When browsing though old books and magazines, I always keep a lookout for easy-to-make, hundred-year-old breakfast recipes. So when I saw a recipe for Sour Milk Griddlecakes in a 1915 home economics textbook, I just had to give it a try.
Of course, griddlecakes are just another name for pancakes, but somehow even the name evokes old-fashioned goodness.
The Sour Milk Griddlecakes did not disappoint. Unlike most modern recipes, this recipe doesn’t call for any sugar, so the griddlecakes have a very delicate, slightly tangy, neutral flavor that is ready to soak up the goodness of syrups, jams, or other sweet toppings.

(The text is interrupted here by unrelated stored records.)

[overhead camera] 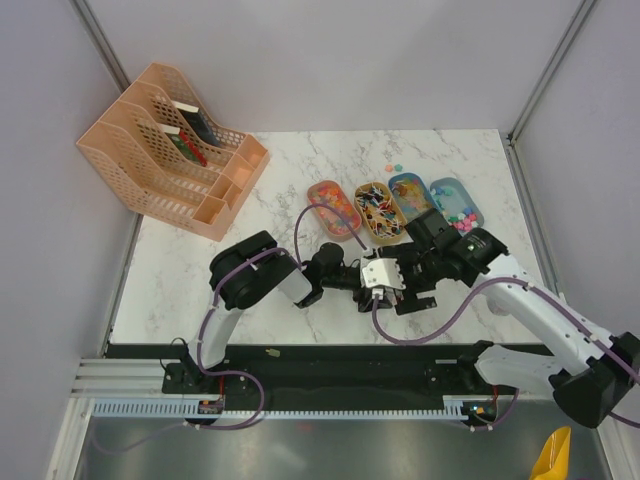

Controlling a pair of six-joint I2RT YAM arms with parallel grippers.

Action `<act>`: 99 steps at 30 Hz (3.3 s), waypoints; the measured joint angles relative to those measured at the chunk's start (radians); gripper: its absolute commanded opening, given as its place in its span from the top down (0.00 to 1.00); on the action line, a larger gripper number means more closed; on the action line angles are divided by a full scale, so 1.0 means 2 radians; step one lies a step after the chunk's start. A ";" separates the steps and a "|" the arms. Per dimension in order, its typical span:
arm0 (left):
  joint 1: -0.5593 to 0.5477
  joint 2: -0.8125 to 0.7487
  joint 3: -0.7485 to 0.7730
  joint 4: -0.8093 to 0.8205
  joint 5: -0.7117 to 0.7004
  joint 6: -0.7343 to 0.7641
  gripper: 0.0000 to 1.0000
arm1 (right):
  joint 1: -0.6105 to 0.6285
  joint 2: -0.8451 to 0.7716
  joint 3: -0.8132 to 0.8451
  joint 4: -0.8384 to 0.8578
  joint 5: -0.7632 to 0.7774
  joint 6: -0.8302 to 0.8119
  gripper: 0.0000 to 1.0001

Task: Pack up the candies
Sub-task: Screw the bottle lid onto the packing bottle.

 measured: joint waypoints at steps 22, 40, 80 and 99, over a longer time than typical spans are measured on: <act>0.000 0.000 0.000 0.000 0.000 0.000 0.98 | -0.051 0.120 -0.007 0.033 -0.026 -0.113 0.02; 0.000 0.000 0.000 0.000 0.000 0.000 0.98 | -0.078 0.154 -0.004 0.047 -0.047 -0.128 0.03; 0.000 0.000 0.002 -0.005 0.001 0.001 0.98 | -0.106 0.131 -0.051 0.117 -0.076 0.037 0.43; -0.001 -0.023 0.017 -0.080 -0.001 0.012 0.00 | -0.106 0.134 -0.035 0.098 -0.044 0.052 0.02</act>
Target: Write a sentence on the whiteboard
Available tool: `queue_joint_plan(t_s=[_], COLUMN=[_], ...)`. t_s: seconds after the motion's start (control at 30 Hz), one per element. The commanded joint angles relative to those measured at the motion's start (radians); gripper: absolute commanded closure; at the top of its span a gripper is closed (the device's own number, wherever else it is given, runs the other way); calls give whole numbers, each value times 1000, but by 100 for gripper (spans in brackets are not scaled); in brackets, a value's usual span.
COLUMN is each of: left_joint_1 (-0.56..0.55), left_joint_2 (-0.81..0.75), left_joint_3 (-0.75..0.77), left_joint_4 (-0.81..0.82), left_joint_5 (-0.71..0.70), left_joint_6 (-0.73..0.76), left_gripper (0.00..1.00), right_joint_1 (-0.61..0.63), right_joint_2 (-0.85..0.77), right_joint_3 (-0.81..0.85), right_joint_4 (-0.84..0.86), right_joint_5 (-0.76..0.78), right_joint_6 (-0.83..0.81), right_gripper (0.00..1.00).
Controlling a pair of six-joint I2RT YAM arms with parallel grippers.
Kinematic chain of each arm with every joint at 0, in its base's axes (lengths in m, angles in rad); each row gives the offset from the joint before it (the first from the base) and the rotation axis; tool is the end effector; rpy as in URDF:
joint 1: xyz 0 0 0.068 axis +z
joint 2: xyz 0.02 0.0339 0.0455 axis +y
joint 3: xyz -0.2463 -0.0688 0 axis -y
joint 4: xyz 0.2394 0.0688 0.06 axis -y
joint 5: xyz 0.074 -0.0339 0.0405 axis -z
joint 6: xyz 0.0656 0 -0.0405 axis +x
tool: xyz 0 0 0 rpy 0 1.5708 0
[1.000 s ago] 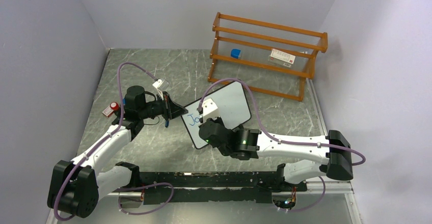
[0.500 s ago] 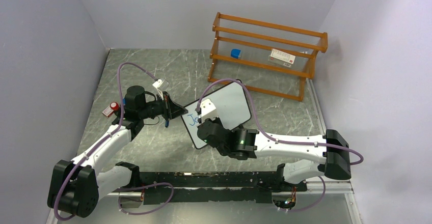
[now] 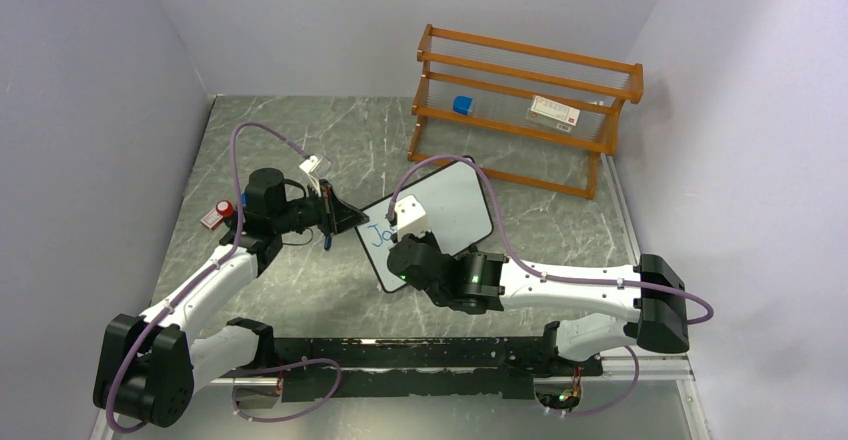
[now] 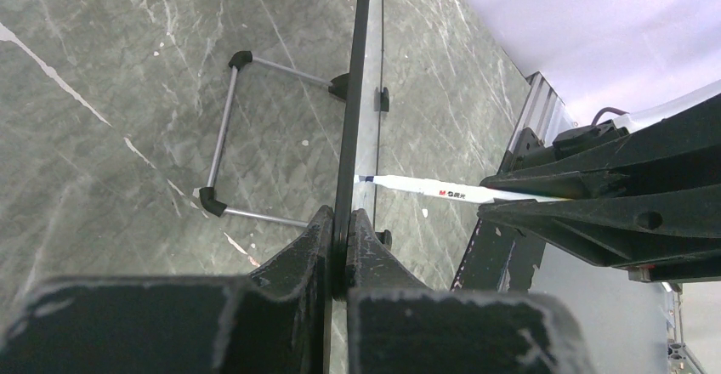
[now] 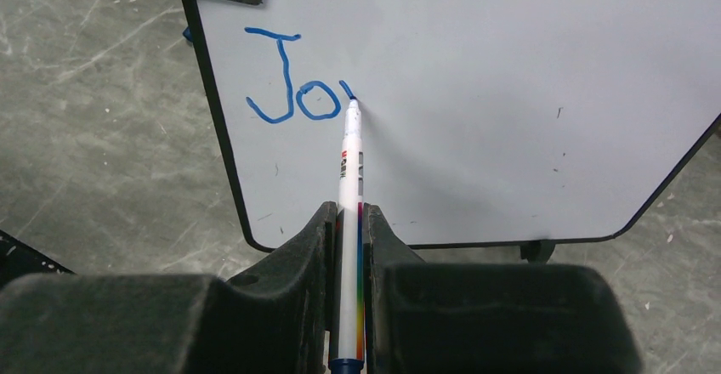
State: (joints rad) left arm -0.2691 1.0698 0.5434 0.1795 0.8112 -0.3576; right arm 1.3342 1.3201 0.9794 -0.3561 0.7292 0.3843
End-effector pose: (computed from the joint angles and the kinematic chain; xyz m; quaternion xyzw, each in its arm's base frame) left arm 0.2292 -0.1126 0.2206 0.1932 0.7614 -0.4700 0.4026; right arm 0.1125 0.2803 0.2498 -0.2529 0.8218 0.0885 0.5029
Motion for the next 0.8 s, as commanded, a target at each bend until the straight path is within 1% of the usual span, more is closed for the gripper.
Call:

Here’s the recipe updated for modern cooks:
Sour Milk Griddlecakes (Pancakes)
2 1/2 cups flour
1/2 teaspoon salt
1 1/4 teaspoon baking soda
2 tablespoons butter, melted
2 cups milk
1 tablespoons vinegar
Put all ingredients in a mixing bowl, beat until smooth. Heat a lightly greased griddle or skillet to a medium temperature, then pour or scoop batter onto the hot surface to make individual pancakes. Cook until the top surface is hot and bubbly, and then flip and cook other side.
Here’s the original recipe:
This recipe is from an era when pasteurized milk was not the norm since it calls for sour milk. In the old days raw milk would sour—but still be good for cooking. Vinegar can be used to “sour” pasteurized milk, so I made that adaptation when modernizing the recipe.